- _To do_
Quote the listing below word for word, stopping after the line that contains "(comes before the".

- _Supplied material_
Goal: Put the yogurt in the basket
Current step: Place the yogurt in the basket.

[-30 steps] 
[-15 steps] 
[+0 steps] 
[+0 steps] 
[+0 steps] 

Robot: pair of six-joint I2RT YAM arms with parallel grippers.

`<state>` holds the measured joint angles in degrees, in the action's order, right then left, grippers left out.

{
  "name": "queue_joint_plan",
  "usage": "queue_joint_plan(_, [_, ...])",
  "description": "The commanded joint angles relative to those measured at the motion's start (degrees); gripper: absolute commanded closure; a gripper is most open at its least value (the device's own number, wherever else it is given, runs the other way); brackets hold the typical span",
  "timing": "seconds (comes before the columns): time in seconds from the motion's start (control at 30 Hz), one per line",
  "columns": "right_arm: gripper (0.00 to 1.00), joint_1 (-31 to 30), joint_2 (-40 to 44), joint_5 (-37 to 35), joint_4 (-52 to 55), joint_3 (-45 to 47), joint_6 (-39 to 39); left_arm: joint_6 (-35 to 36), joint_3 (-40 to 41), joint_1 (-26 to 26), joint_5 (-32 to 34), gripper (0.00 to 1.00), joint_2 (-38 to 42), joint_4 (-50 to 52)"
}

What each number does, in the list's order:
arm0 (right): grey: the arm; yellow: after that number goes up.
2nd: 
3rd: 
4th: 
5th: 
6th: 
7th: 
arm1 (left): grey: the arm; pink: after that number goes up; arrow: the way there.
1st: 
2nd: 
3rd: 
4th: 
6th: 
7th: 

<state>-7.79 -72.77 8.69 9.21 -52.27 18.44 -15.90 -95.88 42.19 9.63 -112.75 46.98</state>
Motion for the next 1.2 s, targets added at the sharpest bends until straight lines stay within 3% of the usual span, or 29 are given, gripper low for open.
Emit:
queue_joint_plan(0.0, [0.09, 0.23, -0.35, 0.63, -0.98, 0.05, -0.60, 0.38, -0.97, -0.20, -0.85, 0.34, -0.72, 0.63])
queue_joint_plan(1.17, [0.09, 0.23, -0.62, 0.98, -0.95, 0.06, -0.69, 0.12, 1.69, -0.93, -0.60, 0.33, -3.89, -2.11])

- _Output of the task_
Goal: Put the yogurt in the basket
Current step: Place the yogurt in the basket.

[-30 steps] 
[-15 steps] 
[+0 steps] 
[+0 steps] 
[+0 steps] 

Robot: pair of six-joint I2RT YAM arms with parallel grippers.

`<state>` holds the measured joint angles in degrees, in the action's order, right then left, grippers left out.

{
  "name": "queue_joint_plan",
  "usage": "queue_joint_plan(_, [_, ...])",
  "description": "The commanded joint angles relative to those measured at the motion's start (degrees); gripper: absolute commanded closure; a gripper is most open at its least value (the device's own number, wherever else it is given, runs the other way); brackets hold the typical span",
  "timing": "seconds (comes before the columns): time in seconds from the motion's start (control at 30 Hz), one per line",

What precedes this is the full answer.